Whenever a line in the data holds the string "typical", pull that line out.
• • • • • • •
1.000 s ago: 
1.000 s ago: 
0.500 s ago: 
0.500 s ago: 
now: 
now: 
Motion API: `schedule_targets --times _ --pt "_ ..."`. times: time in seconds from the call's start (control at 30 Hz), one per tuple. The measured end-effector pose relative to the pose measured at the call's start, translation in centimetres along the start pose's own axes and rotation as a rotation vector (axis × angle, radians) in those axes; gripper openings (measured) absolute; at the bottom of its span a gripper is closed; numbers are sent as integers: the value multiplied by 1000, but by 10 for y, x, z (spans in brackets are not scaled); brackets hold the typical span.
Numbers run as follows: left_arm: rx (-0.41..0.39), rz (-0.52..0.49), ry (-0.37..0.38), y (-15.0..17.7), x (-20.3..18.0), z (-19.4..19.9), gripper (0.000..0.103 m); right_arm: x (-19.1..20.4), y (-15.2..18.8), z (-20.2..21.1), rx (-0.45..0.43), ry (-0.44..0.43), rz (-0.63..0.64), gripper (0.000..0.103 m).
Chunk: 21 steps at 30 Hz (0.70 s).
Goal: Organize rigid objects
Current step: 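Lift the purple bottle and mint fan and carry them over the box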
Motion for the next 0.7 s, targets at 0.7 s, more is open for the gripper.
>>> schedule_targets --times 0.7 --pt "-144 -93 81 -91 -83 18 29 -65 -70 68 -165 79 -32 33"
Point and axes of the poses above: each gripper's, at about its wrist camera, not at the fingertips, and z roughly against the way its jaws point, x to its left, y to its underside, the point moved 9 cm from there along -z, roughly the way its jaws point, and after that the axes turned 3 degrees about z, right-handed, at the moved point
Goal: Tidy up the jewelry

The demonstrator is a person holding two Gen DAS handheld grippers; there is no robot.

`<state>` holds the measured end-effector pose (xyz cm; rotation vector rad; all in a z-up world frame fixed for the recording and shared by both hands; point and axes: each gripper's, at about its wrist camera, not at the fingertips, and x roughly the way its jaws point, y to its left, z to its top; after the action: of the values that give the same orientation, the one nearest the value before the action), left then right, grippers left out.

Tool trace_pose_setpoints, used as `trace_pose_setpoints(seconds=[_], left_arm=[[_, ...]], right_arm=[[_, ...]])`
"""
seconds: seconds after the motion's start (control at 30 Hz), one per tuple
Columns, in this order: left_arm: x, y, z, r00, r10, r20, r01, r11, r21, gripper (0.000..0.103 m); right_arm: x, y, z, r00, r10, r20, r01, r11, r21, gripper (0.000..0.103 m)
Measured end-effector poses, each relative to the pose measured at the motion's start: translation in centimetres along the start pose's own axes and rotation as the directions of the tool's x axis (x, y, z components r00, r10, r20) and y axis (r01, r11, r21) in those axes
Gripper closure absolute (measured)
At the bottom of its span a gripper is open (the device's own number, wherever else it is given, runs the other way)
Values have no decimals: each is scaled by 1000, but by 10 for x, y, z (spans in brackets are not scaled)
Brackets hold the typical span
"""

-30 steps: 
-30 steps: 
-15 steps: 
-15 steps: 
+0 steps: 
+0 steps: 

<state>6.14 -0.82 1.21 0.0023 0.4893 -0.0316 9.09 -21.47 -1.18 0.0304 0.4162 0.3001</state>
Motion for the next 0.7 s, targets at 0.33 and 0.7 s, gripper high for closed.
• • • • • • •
*EXERCISE OUTPUT:*
Motion API: `schedule_targets --times _ --pt "_ ..."`. times: time in seconds from the call's start (control at 30 Hz), one per tuple. The measured end-effector pose relative to the pose measured at the call's start, translation in centimetres along the start pose's own axes and rotation as a rotation vector (axis × angle, radians) in those axes; gripper openings (measured) absolute; at the bottom of its span a gripper is closed; numbers are sent as integers: the value multiplied by 1000, but by 10 for y, x, z (spans in brackets are not scaled); brackets hold the typical span.
Brackets hold the typical span

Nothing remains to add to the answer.